▸ **PROBLEM REQUIREMENTS**
Of the material below, the lines to be retyped are those from the line containing "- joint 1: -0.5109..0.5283" through the line containing "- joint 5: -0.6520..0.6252", inclusive; reproduce them exactly.

%%

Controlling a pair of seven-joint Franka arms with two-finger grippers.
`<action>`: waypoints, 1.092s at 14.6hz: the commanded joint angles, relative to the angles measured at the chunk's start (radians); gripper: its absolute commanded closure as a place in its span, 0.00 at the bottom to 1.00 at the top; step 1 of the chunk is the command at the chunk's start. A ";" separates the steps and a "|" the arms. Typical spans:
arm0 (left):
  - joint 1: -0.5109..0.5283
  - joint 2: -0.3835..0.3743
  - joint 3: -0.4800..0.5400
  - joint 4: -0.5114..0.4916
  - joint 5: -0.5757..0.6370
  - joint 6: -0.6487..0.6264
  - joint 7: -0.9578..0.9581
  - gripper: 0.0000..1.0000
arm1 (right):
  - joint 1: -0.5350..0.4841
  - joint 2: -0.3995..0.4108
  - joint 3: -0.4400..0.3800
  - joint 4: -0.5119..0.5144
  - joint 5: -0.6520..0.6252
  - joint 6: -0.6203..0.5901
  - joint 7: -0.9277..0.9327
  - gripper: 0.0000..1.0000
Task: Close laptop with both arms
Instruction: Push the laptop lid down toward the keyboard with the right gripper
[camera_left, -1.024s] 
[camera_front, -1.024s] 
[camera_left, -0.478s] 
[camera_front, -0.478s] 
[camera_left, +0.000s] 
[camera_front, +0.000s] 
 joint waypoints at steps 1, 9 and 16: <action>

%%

▸ **RESPONSE TO THIS TASK**
  - joint 1: -0.5109..0.5283
  - joint 2: -0.3835..0.3743
  - joint 3: -0.4800..0.5400
  - joint 4: -0.5114..0.4916
  - joint 5: -0.5757..0.6370
  - joint 6: -0.6487..0.6264
  - joint 7: -0.9578..0.9581
  - gripper: 0.0000..1.0000
arm1 (right):
  - joint 1: -0.5350..0.4841
  - joint 2: -0.3995..0.4108
  - joint 3: -0.4400..0.3800
  - joint 4: -0.5119..0.5144
  - joint 5: -0.6520..0.6252

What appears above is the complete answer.